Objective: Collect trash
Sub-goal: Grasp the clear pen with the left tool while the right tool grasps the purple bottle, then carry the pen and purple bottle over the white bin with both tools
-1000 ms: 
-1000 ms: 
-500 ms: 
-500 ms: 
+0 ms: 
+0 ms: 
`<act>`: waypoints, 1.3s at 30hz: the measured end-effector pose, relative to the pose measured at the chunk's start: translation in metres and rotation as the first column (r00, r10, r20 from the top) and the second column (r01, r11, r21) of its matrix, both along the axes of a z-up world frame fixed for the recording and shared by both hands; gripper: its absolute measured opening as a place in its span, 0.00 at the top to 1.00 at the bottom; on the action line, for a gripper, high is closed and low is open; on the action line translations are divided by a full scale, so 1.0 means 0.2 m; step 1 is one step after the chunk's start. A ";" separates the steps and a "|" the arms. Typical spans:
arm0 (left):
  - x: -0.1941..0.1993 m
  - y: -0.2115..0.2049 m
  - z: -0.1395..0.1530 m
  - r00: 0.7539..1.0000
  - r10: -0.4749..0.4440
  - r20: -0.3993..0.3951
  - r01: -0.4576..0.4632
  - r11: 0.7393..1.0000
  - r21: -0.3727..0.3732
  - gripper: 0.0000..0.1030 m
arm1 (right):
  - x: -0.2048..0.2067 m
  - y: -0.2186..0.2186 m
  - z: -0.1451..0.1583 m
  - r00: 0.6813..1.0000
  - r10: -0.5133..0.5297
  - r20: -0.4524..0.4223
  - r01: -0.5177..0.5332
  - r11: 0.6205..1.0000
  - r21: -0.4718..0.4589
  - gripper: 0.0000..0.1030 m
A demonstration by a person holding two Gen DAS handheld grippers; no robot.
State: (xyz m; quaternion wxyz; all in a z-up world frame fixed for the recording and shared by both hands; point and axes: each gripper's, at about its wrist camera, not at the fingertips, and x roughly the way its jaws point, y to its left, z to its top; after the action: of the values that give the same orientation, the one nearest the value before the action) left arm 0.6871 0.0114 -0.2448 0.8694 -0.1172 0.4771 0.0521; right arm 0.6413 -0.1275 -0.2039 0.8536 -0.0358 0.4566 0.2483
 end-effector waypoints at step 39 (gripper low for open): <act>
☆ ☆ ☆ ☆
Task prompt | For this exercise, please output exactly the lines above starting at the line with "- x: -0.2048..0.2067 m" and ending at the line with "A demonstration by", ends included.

Finished task |
  - x: -0.2048..0.2067 m
  - y: -0.2186..0.2186 m
  - z: -0.1451..0.1583 m
  - r00: 0.6813..1.0000
  - r10: -0.5133..0.5297
  - r20: -0.4524..0.4223
  - r01: -0.5177..0.5332
  - r11: 0.6205..1.0000
  - r21: -0.4718..0.4589
  - gripper: 0.0000..0.1030 m
A demonstration by a person holding two Gen DAS handheld grippers; no robot.

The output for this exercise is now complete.